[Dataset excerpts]
+---+

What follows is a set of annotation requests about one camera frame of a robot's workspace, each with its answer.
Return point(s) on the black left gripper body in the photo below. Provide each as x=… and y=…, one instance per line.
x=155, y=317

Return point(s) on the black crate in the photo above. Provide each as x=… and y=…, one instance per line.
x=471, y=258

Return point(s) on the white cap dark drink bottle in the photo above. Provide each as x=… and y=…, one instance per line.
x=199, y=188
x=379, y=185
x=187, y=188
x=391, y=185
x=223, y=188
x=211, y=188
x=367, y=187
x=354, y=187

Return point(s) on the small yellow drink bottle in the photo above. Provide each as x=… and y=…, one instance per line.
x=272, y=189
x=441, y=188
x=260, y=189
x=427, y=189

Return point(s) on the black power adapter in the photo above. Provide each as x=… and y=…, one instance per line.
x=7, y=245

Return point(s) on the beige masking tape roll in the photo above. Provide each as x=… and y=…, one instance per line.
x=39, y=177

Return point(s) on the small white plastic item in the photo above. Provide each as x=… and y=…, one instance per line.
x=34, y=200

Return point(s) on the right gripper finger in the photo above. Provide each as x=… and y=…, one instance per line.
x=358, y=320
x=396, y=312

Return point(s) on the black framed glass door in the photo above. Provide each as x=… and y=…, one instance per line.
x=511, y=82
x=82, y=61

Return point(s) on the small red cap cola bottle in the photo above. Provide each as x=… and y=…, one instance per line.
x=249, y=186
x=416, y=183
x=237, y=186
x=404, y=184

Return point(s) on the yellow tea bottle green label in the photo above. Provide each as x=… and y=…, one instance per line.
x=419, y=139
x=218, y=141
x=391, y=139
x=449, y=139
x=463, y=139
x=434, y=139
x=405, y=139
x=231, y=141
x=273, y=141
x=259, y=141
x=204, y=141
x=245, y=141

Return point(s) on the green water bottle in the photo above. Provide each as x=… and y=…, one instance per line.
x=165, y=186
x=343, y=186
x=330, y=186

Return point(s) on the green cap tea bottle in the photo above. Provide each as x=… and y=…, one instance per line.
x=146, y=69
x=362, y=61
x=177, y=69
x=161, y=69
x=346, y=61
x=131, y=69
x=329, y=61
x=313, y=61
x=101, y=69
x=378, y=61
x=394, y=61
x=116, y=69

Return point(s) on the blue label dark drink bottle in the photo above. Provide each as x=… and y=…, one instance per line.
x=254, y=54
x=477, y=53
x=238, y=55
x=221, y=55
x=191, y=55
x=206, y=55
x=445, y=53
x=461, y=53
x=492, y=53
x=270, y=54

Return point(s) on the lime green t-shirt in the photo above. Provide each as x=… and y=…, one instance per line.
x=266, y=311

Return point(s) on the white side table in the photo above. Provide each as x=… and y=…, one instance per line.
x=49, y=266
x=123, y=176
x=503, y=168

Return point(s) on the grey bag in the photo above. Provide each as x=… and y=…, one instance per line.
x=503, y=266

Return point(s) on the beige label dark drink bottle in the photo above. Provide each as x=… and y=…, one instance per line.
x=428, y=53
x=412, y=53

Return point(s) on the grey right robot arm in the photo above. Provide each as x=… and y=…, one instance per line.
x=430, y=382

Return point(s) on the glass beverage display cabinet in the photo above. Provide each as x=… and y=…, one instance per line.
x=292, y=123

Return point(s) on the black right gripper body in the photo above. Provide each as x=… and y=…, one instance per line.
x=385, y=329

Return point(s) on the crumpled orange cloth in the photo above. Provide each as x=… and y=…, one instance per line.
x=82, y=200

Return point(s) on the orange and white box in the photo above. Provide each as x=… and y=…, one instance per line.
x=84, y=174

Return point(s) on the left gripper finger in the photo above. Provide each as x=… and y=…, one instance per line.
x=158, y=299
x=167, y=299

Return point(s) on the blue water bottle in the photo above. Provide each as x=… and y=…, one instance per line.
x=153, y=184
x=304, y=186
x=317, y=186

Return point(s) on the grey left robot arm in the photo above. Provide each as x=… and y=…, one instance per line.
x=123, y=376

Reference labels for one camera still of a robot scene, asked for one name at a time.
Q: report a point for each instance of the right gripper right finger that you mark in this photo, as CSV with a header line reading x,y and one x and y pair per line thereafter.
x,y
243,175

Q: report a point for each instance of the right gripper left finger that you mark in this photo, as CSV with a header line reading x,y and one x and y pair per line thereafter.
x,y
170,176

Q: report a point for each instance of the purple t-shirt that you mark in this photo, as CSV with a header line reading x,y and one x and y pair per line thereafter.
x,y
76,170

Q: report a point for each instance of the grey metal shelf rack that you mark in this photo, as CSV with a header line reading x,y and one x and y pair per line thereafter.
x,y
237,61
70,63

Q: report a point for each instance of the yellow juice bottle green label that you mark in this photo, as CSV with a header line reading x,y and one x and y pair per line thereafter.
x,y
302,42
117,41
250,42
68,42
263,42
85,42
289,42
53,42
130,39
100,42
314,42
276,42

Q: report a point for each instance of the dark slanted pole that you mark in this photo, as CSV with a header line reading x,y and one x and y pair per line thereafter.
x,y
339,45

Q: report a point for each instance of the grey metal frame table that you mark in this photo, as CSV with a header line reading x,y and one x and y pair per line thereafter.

+---+

■ **WHAT IS EXPECTED**:
The output should match the records above exactly, line for line.

■ **YOUR RESPONSE**:
What follows is a set of annotation requests about one camera frame of a robot's workspace, each with its answer.
Return point(s) on the black left gripper body in the photo below. Provide each as x=… and y=…, one instance per line.
x=155, y=317

Return point(s) on the black crate in the photo above. Provide each as x=… and y=…, one instance per line.
x=471, y=258

Return point(s) on the white cap dark drink bottle in the photo above. Provide each as x=… and y=…, one instance per line.
x=199, y=188
x=379, y=185
x=187, y=188
x=391, y=185
x=223, y=188
x=211, y=188
x=367, y=187
x=354, y=187

Return point(s) on the small yellow drink bottle in the photo above. Provide each as x=… and y=…, one instance per line.
x=272, y=189
x=441, y=188
x=260, y=189
x=427, y=189

Return point(s) on the black power adapter in the photo above. Provide each as x=… and y=…, one instance per line.
x=7, y=245

Return point(s) on the beige masking tape roll in the photo above. Provide each as x=… and y=…, one instance per line.
x=39, y=177

Return point(s) on the small white plastic item in the photo above. Provide each as x=… and y=…, one instance per line.
x=34, y=200

Return point(s) on the right gripper finger in the photo above. Provide each as x=… and y=…, one instance per line.
x=358, y=320
x=396, y=312

Return point(s) on the black framed glass door in the photo above. Provide each as x=… and y=…, one instance per line.
x=511, y=82
x=82, y=61

Return point(s) on the small red cap cola bottle in the photo above. Provide each as x=… and y=…, one instance per line.
x=249, y=186
x=416, y=183
x=237, y=186
x=404, y=184

Return point(s) on the yellow tea bottle green label in the photo above. Provide each as x=… and y=…, one instance per line.
x=419, y=139
x=218, y=141
x=391, y=139
x=449, y=139
x=463, y=139
x=434, y=139
x=405, y=139
x=231, y=141
x=273, y=141
x=259, y=141
x=204, y=141
x=245, y=141

Return point(s) on the green water bottle in the photo above. Provide each as x=… and y=…, one instance per line.
x=165, y=186
x=343, y=186
x=330, y=186

Return point(s) on the green cap tea bottle in the photo above. Provide each as x=… and y=…, one instance per line.
x=146, y=69
x=362, y=61
x=177, y=69
x=161, y=69
x=346, y=61
x=131, y=69
x=329, y=61
x=313, y=61
x=101, y=69
x=378, y=61
x=394, y=61
x=116, y=69

Return point(s) on the blue label dark drink bottle in the photo above. Provide each as x=… and y=…, one instance per line.
x=254, y=54
x=477, y=53
x=238, y=55
x=221, y=55
x=191, y=55
x=206, y=55
x=445, y=53
x=461, y=53
x=492, y=53
x=270, y=54

Return point(s) on the lime green t-shirt in the photo above. Provide each as x=… and y=…, one instance per line.
x=266, y=311

Return point(s) on the white side table in the photo above. Provide each as x=… and y=…, one instance per line.
x=49, y=266
x=123, y=176
x=503, y=168

Return point(s) on the grey bag in the photo above. Provide each as x=… and y=…, one instance per line.
x=503, y=266

Return point(s) on the beige label dark drink bottle in the photo above. Provide each as x=… and y=…, one instance per line.
x=428, y=53
x=412, y=53

Return point(s) on the grey right robot arm in the photo above. Provide each as x=… and y=…, one instance per line.
x=430, y=382

Return point(s) on the glass beverage display cabinet in the photo above. Provide each as x=… and y=…, one instance per line.
x=292, y=123

Return point(s) on the black right gripper body in the photo above. Provide each as x=… and y=…, one instance per line.
x=385, y=329

Return point(s) on the crumpled orange cloth in the photo above. Provide each as x=… and y=…, one instance per line.
x=82, y=200

Return point(s) on the orange and white box in the photo above. Provide each as x=… and y=…, one instance per line.
x=84, y=174

Return point(s) on the left gripper finger in the photo above. Provide each as x=… and y=…, one instance per line.
x=158, y=299
x=167, y=299

Return point(s) on the blue water bottle in the photo above. Provide each as x=… and y=…, one instance per line.
x=153, y=184
x=304, y=186
x=317, y=186

Return point(s) on the grey left robot arm in the photo above. Provide each as x=… and y=…, one instance per line.
x=123, y=376

Reference labels for one camera still of a robot scene, asked for one name at a time.
Q: report a point for each instance of the right gripper right finger that you mark in this photo, as CSV with a header line reading x,y and one x and y pair per line thereafter.
x,y
243,175

Q: report a point for each instance of the right gripper left finger that you mark in this photo, as CSV with a header line reading x,y and one x and y pair per line thereafter.
x,y
170,176

Q: report a point for each instance of the purple t-shirt that you mark in this photo, as CSV with a header line reading x,y and one x and y pair per line thereafter.
x,y
76,170

Q: report a point for each instance of the grey metal shelf rack that you mark in this photo, as CSV with a header line reading x,y and one x and y pair per line thereafter.
x,y
237,61
70,63

Q: report a point for each instance of the yellow juice bottle green label that you mark in this photo, as CSV with a header line reading x,y and one x and y pair per line thereafter.
x,y
302,42
117,41
250,42
68,42
263,42
85,42
289,42
53,42
130,39
100,42
314,42
276,42

Q: report a point for each instance of the dark slanted pole that you mark in this photo, as CSV with a header line reading x,y and one x and y pair per line thereafter.
x,y
339,45

Q: report a point for each instance of the grey metal frame table that you mark in this photo, as CSV with a header line reading x,y and one x and y pair per line thereafter.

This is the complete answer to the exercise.